# Early Bird Gets the....



## SpecklFinAddict (Dec 19, 2004)

28" to 29" trout! 

I and a few friends finally had our long awaited trip to ULM/Baffin with Capt Jesse Arsola. Jesse has been on some real quality trout in the 27"-29" range lately, but if you want to get them...you better be an early riser. 0400 at the ramp is the norm right now he say's. 
We fished 3 hard days last Thursday - Saturday and produced good numbers on all days. The winds down CC way really weren't that bad, and although would blow pretty good at night...by ramp time they would lay thus allowing us some get tight to the shoreline time.
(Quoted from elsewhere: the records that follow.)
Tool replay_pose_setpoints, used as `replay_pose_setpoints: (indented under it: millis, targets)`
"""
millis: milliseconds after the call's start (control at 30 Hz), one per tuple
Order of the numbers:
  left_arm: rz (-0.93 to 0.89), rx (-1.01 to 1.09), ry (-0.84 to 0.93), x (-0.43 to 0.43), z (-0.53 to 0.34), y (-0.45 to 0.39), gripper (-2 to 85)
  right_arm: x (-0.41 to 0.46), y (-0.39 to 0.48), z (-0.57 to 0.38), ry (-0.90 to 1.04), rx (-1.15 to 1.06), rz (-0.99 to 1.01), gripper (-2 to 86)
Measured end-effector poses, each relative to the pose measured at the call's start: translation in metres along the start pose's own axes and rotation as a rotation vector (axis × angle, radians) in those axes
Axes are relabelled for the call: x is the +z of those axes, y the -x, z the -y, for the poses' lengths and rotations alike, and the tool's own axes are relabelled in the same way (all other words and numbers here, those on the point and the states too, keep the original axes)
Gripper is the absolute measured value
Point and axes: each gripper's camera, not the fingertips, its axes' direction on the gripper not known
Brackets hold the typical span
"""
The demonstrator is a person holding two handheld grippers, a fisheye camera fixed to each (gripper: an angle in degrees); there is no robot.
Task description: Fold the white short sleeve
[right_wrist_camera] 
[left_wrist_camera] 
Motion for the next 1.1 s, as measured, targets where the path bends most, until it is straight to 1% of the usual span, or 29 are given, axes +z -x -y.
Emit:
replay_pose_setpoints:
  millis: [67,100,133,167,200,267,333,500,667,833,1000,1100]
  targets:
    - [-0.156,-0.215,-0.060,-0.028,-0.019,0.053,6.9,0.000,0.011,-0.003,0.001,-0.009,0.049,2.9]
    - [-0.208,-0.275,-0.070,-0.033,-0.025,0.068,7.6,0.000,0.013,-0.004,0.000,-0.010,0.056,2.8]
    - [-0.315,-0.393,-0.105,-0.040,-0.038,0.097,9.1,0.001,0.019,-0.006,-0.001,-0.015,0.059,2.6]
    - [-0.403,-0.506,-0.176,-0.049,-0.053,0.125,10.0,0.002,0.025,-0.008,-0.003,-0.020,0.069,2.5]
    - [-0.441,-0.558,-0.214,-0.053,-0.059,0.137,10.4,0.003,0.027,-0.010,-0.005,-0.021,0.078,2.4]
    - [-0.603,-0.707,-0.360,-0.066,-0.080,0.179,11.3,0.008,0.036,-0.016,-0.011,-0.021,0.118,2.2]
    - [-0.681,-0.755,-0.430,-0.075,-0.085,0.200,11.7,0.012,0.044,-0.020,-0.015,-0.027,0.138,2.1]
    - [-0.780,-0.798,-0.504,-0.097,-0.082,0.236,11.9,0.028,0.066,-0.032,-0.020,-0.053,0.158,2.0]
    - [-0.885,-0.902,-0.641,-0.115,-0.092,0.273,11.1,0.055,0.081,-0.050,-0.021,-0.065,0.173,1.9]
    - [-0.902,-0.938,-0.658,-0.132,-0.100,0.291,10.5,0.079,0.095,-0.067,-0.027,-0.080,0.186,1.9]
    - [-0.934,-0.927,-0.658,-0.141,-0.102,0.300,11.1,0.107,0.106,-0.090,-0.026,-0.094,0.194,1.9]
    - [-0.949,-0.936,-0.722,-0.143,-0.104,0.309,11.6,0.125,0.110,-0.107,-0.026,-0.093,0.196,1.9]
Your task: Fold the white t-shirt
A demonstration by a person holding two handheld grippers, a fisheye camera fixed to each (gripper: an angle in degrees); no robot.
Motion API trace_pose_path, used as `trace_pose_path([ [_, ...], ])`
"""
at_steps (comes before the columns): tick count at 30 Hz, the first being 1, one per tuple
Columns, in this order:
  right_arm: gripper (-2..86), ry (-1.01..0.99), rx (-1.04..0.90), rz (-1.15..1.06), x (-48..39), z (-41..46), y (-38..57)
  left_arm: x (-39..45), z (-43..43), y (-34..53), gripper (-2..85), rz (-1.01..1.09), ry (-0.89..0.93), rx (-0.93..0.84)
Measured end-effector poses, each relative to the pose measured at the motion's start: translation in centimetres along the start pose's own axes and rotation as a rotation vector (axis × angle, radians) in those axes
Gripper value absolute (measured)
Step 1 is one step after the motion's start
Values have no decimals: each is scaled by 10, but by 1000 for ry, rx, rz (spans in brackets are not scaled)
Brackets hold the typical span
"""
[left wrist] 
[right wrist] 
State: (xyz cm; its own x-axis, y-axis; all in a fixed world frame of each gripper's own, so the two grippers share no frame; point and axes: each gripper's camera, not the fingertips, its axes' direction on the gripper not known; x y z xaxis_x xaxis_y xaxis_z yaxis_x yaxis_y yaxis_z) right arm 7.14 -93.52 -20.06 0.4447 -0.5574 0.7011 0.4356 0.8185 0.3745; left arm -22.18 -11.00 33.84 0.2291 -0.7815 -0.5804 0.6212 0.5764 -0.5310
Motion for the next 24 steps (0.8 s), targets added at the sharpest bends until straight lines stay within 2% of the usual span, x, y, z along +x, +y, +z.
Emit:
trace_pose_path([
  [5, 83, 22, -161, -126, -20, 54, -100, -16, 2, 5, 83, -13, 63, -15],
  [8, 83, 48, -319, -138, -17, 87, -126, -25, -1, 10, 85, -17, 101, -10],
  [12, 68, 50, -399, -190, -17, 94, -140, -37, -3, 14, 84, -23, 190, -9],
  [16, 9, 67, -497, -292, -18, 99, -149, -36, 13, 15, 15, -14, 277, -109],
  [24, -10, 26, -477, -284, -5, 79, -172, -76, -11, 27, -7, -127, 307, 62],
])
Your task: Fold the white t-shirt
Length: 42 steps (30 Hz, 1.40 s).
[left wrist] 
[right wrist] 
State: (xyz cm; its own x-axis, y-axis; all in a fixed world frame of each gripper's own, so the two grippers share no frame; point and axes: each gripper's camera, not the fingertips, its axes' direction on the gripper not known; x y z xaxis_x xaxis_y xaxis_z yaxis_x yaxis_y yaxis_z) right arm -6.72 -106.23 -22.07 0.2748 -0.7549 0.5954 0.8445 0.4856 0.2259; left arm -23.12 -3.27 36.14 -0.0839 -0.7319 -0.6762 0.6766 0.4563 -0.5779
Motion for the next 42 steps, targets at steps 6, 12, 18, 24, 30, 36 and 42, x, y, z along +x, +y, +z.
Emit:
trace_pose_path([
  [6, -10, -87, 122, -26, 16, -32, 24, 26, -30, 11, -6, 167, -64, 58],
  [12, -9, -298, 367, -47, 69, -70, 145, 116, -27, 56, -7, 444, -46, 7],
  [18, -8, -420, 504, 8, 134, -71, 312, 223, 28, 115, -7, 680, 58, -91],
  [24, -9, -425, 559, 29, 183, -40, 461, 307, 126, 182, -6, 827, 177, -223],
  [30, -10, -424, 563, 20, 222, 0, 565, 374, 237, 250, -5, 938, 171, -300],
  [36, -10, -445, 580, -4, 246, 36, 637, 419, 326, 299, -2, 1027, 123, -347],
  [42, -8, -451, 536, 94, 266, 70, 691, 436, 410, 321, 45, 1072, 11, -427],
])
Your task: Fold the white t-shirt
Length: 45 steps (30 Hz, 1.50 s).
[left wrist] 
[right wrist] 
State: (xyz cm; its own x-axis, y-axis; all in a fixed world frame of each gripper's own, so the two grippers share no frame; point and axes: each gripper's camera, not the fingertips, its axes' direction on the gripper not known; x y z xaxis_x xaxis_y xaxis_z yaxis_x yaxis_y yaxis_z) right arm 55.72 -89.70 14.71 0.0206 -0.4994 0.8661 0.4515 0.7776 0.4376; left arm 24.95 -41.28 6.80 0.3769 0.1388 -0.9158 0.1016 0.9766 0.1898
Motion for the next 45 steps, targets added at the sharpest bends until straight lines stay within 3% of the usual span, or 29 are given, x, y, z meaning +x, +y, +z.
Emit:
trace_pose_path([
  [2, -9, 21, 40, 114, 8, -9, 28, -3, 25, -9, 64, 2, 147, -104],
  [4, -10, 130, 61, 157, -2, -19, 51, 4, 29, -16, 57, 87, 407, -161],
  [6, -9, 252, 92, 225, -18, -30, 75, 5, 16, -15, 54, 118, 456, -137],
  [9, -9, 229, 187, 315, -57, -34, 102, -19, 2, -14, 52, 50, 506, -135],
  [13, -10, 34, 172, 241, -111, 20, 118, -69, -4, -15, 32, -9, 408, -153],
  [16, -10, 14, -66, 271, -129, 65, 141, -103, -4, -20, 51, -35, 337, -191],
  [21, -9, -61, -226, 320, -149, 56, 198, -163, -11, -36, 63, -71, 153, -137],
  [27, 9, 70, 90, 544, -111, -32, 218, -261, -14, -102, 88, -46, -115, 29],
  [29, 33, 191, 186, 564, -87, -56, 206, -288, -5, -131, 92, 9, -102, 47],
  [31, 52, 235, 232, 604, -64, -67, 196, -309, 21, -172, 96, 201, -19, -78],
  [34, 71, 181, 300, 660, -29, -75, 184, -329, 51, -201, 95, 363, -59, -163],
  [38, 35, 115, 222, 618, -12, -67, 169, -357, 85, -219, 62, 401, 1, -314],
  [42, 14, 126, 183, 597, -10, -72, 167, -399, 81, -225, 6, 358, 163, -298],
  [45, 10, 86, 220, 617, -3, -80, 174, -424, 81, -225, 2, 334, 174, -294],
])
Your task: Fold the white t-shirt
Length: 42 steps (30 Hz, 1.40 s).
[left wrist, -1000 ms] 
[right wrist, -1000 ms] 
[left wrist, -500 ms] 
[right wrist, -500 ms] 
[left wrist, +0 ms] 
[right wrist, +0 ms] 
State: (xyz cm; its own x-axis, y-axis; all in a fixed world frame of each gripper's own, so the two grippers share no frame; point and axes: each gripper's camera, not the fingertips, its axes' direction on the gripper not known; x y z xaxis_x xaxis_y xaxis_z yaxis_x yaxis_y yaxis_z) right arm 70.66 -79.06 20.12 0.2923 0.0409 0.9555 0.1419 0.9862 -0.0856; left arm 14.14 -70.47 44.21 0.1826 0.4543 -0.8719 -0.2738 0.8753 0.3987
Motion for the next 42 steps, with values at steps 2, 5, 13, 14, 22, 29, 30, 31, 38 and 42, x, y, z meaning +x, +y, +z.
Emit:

Jesse said most his catches have been on the chartreuse or pink skitter before light, then either a pink skitter, or hothead spook jr after sunrise...of course a pink corky is always in the box! 
Pictured is Capt Jesse and Eddie who both had back to back scores Saturday morning. This was Eddies personal best I believe, right at 29", and Jesse's was a close second at 28" and change...both were CPR'd to fight another day as is always the custom! 
Water temps are on the rise and the water quality was excellent from what we saw from the mouth of Baffin back northward. We also had excellent results on soft plastic wading a little deeper at just past 2' to 3' working grass/ pothole edges and keying on bait. Scored a nice 25" that was released, but had eating stringer limits no problem. Most mine came on redshad assassins. We ate very well Friday and Saturday night I might add...blackened, grilled, and fried at Doc's did not disappoint! 
Sorry for the late report...I believe this is Capt Arsolas last week down there, but give him a call...he might just change his mind or at the very least, loan you a few pointers!


----------



## SpecklFinAddict (Dec 19, 2004)

Update...the boys have been really putting it on them good this week. I've seen some quality Big Girl pics the last 2 days!


----------



## SpecklFinAddict (Dec 19, 2004)

Catches from the last 2 days! Still a dark bite it appears....and they seem to be getting thicker!


----------



## SpecklFinAddict (Dec 19, 2004)

Academy is going to have a run on cap lights if this keeps up....


----------